“For all the competition entering the market we are still awaiting the EV that will be a true competitive threat to Model 3 – especially in the US,” Credit Suisse analyst Dan Levy wrote in a note to investors. “Tesla has a window of opportunity now with a clear competitive lead.”
While a statement like this may be common among Wall Street’s bullish Tesla analysts, Credit Suisse remains one of the company’s skeptics. Credit Suisse has had an underweight rating on Tesla shares since the firm began covering the stock in June, with a $200 price target. That’s more than 40% below the stock’s close on Wednesday at $346.11 a share.
“Yet to the extent Tesla continues to struggle with the basic ‘blocking and tackling’ of the auto business (i.e., manufacturing, delivery logistics, service), it risks not capitalizing on this opportunity,” Levy said.
He believes Tesla will soon face a key test as “the only game in town,” as Ford is expected to announce the Mach-E on Sunday, a line of a Mustang-inspired electric SUVs.
“The launch marks the first real milestone in Ford’s increased emphasis in electrification, and more importantly marks an increased effort by the legacy US automakers to be relevant in electrification,” Levy said.

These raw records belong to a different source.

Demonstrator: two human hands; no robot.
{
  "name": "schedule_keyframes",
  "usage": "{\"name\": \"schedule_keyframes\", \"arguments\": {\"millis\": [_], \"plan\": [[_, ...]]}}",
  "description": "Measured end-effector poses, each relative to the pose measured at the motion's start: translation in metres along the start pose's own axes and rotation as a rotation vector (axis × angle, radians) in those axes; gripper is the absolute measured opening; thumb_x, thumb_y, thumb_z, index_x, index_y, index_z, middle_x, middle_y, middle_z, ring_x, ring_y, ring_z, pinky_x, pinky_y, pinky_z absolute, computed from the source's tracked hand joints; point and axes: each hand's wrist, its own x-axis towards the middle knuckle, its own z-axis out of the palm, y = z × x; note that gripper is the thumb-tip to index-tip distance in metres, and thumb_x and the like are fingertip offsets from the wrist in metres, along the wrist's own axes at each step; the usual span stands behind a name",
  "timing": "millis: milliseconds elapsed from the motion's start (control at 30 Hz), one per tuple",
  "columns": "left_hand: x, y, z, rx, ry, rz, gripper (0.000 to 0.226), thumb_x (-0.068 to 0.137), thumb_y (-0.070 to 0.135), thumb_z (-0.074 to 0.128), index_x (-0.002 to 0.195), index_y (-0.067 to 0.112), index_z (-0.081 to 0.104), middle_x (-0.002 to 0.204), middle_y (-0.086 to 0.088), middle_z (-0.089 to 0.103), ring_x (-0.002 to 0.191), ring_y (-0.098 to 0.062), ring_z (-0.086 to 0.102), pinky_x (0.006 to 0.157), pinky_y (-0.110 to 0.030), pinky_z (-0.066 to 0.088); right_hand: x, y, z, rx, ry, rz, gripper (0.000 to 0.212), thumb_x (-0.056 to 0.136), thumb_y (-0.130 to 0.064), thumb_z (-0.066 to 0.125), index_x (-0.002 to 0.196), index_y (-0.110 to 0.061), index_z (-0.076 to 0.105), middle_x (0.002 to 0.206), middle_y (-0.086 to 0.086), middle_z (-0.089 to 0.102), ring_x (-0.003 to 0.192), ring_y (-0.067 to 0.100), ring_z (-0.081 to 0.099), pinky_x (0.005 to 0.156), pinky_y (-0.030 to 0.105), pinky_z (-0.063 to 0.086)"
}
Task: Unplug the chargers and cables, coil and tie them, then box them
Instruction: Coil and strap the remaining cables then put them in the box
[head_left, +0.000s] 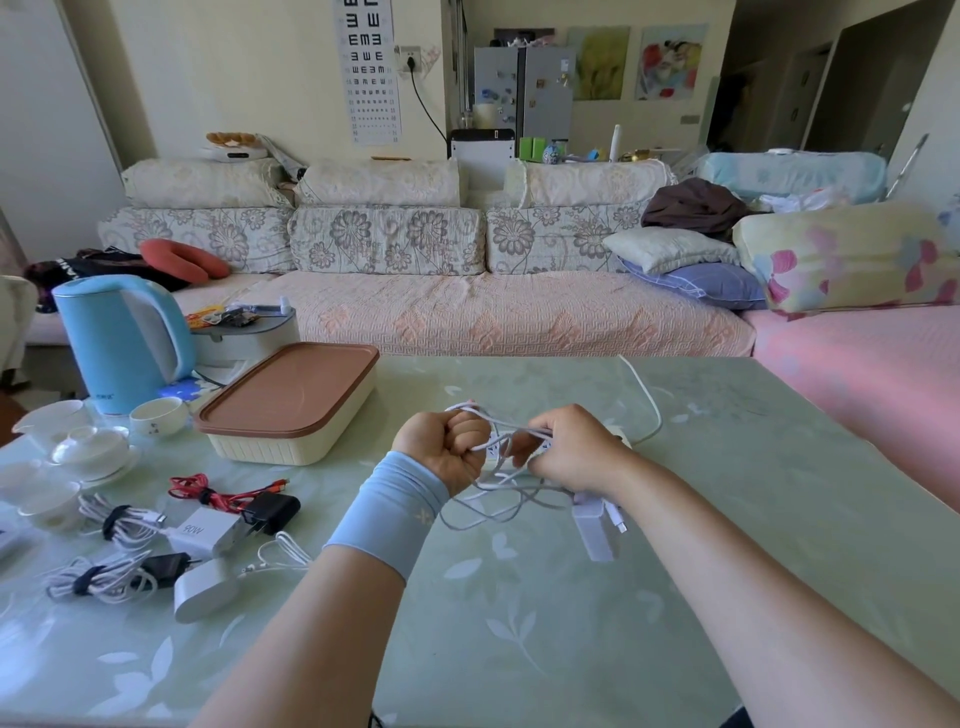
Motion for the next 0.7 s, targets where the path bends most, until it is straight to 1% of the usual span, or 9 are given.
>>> {"name": "schedule_keyframes", "arguments": {"millis": [67, 167, 233, 300, 367, 433, 500, 600, 700], "plan": [[0.001, 0.0, -0.001, -0.064, -0.027, 0.011, 0.048, 0.097, 0.01, 0.033, 0.049, 0.012, 0.03, 0.053, 0.008, 0.014, 0.042, -0.007, 0.012, 0.031, -0.021, 0.012, -0.005, -0.005, 0.001, 0.28, -0.125, 0.066, 0.023, 0.077, -0.014, 0.061, 0.055, -0.019, 0.06, 0.049, -0.003, 0.052, 0.039, 0.011, 0.035, 0.052, 0.027, 0.031], [-0.001, -0.001, 0.001, -0.115, -0.027, 0.078, 0.043, 0.09, 0.006, 0.035, 0.048, 0.013, 0.028, 0.052, 0.008, 0.013, 0.042, -0.007, 0.01, 0.028, -0.023, 0.014, -0.014, -0.012, -0.002, 0.567, -0.515, 0.126, 0.03, 0.089, -0.036, 0.055, 0.093, -0.009, 0.065, 0.093, 0.025, 0.069, 0.033, 0.012, 0.023, 0.039, 0.024, 0.038], [-0.004, 0.0, 0.002, -0.105, -0.003, 0.103, 0.045, 0.096, 0.009, 0.032, 0.051, 0.015, 0.027, 0.046, 0.005, 0.014, 0.039, -0.008, 0.009, 0.027, -0.023, 0.015, -0.016, -0.014, -0.001, 0.548, -0.577, 0.076, 0.031, 0.095, -0.035, 0.06, 0.106, -0.006, 0.058, 0.106, 0.023, 0.07, 0.033, 0.006, 0.034, 0.037, 0.021, 0.04], [-0.006, 0.001, 0.004, -0.043, 0.042, 0.136, 0.044, 0.099, 0.011, 0.028, 0.056, 0.019, 0.025, 0.04, 0.001, 0.02, 0.03, -0.013, 0.014, 0.025, -0.023, 0.016, -0.012, -0.011, 0.0, 0.482, -0.567, 0.049, 0.034, 0.087, -0.035, 0.073, 0.106, -0.01, 0.06, 0.093, 0.014, 0.067, 0.048, 0.01, 0.044, 0.045, 0.022, 0.034], [-0.008, 0.002, 0.007, 0.085, 0.128, 0.207, 0.042, 0.101, 0.011, 0.027, 0.06, 0.019, 0.026, 0.039, 0.002, 0.022, 0.026, -0.014, 0.02, 0.024, -0.021, 0.015, -0.01, -0.007, 0.0, 0.42, -0.617, 0.048, 0.038, 0.074, -0.041, 0.082, 0.098, -0.016, 0.066, 0.075, 0.008, 0.053, 0.06, 0.02, 0.032, 0.051, 0.03, 0.024], [-0.008, 0.003, 0.01, 0.228, 0.237, 0.313, 0.037, 0.1, 0.007, 0.025, 0.067, 0.018, 0.039, 0.04, 0.005, 0.021, 0.026, -0.012, 0.019, 0.025, -0.019, 0.012, -0.012, -0.007, -0.007, 0.36, -0.697, 0.117, 0.031, 0.073, -0.037, 0.079, 0.095, -0.016, 0.071, 0.062, 0.002, 0.04, 0.051, 0.013, 0.032, 0.042, 0.023, 0.029], [-0.01, 0.004, 0.011, 0.31, 0.313, 0.38, 0.035, 0.097, 0.003, 0.022, 0.079, 0.016, 0.049, 0.041, 0.006, 0.022, 0.027, -0.01, 0.018, 0.026, -0.017, 0.011, -0.016, -0.008, -0.014, 0.252, -0.74, 0.153, 0.044, 0.073, -0.035, 0.079, 0.104, -0.004, 0.069, 0.062, 0.001, 0.037, 0.048, 0.01, 0.034, 0.04, 0.022, 0.034], [-0.014, 0.003, 0.012, 0.458, 0.392, 0.449, 0.037, 0.094, 0.002, 0.019, 0.083, 0.017, 0.051, 0.043, 0.007, 0.024, 0.029, -0.009, 0.018, 0.028, -0.015, 0.011, -0.018, -0.012, -0.019, 0.172, -0.768, 0.136, 0.018, 0.088, -0.018, 0.061, 0.099, -0.016, 0.075, 0.061, -0.005, 0.051, 0.047, 0.008, 0.038, 0.041, 0.022, 0.038], [-0.015, 0.002, 0.014, 0.609, 0.486, 0.53, 0.034, 0.097, 0.005, 0.023, 0.08, 0.017, 0.05, 0.041, 0.008, 0.026, 0.028, -0.008, 0.017, 0.031, -0.012, 0.012, -0.017, -0.014, -0.023, 0.09, -0.715, 0.185, 0.039, 0.085, -0.009, 0.042, 0.097, -0.021, 0.077, 0.078, -0.006, 0.066, 0.044, 0.01, 0.032, 0.043, 0.024, 0.04]]}}
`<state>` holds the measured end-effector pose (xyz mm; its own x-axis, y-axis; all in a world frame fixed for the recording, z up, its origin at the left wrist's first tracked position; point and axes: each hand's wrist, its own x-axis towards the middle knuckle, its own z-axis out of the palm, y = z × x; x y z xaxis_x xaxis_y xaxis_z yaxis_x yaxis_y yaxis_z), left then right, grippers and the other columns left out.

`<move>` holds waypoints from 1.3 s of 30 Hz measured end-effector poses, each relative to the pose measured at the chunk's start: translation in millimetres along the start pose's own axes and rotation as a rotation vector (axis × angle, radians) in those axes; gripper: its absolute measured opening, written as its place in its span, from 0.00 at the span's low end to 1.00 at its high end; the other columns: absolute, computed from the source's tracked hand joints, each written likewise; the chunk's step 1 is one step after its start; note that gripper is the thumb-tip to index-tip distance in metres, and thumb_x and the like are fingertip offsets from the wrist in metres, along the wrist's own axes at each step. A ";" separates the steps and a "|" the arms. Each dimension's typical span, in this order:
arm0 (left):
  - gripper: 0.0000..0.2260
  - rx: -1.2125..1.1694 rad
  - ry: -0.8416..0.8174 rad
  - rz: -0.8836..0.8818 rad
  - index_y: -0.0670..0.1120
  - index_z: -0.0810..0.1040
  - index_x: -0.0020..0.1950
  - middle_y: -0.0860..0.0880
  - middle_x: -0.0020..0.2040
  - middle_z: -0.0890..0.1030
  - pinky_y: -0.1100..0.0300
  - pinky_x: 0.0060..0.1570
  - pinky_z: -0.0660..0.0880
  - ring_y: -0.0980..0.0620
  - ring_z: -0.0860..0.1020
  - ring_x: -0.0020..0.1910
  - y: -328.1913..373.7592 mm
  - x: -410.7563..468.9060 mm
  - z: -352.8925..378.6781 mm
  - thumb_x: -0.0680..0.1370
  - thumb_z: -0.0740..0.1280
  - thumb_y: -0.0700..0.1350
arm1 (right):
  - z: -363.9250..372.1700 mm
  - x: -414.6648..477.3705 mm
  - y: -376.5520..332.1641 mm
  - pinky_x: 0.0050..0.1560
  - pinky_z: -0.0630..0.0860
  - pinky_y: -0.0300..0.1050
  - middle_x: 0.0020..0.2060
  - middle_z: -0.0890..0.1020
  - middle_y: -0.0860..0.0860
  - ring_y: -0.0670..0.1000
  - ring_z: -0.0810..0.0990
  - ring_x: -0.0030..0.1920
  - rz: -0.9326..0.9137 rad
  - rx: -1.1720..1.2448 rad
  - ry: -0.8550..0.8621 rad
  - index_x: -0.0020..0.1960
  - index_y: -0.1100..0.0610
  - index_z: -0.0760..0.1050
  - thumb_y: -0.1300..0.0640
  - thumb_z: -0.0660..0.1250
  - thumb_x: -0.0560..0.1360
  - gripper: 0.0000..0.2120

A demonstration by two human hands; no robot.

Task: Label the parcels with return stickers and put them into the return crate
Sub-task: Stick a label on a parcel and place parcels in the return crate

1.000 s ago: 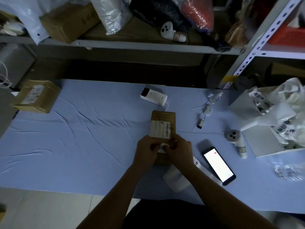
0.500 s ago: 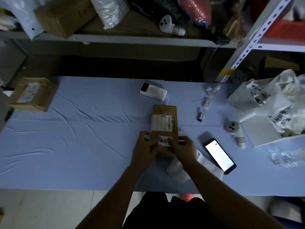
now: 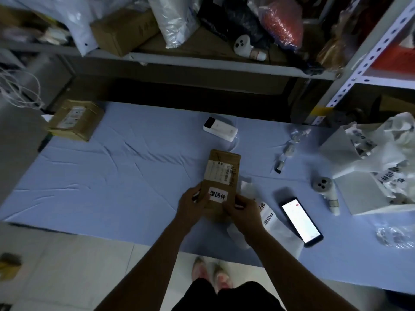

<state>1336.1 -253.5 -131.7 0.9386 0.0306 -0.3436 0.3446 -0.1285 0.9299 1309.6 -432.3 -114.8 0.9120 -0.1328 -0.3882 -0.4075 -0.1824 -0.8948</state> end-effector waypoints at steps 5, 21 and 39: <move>0.19 0.039 0.209 0.027 0.54 0.75 0.72 0.55 0.61 0.80 0.69 0.50 0.78 0.62 0.79 0.59 5.1 -49.7 -58.2 0.81 0.69 0.47 | 51.1 -3.1 -8.8 0.46 0.84 0.41 0.44 0.88 0.44 0.42 0.86 0.44 -0.081 -0.036 -0.210 0.50 0.45 0.83 0.55 0.75 0.76 0.05; 0.15 -0.085 0.720 -0.043 0.55 0.80 0.67 0.55 0.57 0.83 0.70 0.41 0.77 0.60 0.81 0.56 -55.5 -173.2 -324.7 0.81 0.68 0.55 | 330.6 -98.6 -77.2 0.33 0.77 0.31 0.47 0.86 0.43 0.40 0.85 0.42 -0.279 -0.273 -0.634 0.58 0.49 0.84 0.56 0.73 0.77 0.10; 0.18 0.045 0.634 -0.171 0.53 0.77 0.70 0.54 0.59 0.82 0.68 0.46 0.78 0.60 0.79 0.59 -159.5 -145.4 -746.2 0.80 0.68 0.55 | 766.9 -130.1 -93.9 0.47 0.84 0.43 0.46 0.87 0.44 0.42 0.86 0.44 -0.145 -0.362 -0.645 0.56 0.51 0.82 0.46 0.73 0.76 0.12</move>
<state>1156.3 502.2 -132.3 0.7026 0.6307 -0.3294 0.5019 -0.1112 0.8577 1266.0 349.3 -149.4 0.7595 0.4933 -0.4240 -0.1704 -0.4781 -0.8616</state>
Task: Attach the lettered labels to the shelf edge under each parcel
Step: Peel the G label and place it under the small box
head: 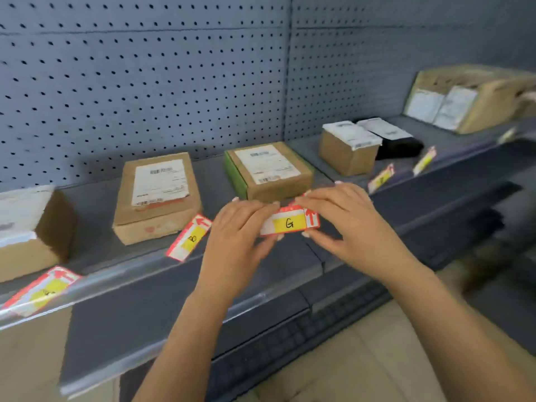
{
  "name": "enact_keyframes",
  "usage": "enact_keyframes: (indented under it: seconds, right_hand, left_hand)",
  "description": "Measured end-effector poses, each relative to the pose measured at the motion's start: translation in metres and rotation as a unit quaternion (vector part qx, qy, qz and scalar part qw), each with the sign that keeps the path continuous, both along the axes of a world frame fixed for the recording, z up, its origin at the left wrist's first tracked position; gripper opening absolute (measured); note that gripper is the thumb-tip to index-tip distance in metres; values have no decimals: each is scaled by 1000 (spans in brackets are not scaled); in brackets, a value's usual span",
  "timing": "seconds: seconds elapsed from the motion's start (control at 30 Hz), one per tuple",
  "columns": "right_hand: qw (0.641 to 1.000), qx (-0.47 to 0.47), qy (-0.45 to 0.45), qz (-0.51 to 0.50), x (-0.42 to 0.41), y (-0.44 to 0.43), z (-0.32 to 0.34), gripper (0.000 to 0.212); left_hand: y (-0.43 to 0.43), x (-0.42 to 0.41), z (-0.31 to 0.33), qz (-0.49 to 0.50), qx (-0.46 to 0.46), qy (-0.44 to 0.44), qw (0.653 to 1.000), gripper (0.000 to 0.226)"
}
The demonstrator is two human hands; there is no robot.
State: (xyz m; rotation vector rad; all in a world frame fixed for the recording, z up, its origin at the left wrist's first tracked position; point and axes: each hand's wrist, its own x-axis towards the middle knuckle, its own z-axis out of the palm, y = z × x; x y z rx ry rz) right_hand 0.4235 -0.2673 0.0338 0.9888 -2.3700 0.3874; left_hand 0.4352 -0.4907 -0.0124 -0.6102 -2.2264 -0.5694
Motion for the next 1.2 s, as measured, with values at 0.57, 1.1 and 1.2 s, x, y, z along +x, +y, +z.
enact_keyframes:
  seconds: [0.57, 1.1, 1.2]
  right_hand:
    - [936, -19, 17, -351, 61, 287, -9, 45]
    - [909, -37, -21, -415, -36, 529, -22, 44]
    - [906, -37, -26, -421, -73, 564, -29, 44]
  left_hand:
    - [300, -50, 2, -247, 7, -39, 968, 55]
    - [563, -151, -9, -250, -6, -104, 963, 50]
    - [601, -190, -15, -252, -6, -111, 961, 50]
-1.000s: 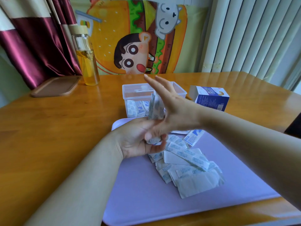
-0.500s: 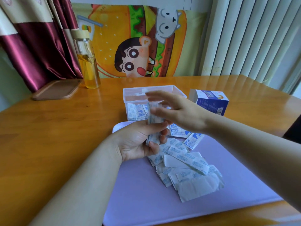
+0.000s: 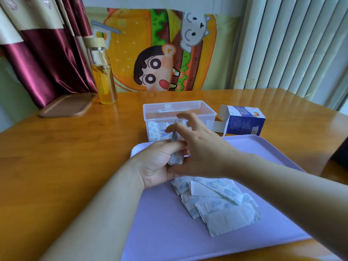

Ford’s Mach-E will be available in the U.S, Canada and Europe next fall. Credit Suisse estimates the Mach-E will be priced “in the mass luxury range” between $40,000 and $50,000, with an expected 300-mile range.
“Ford’s new BEV should provide a more compelling alternative at the Model 3 price range than the other comps, especially given the performance focus,” Levy said.
Have a nice day and hope this helps you in your trading.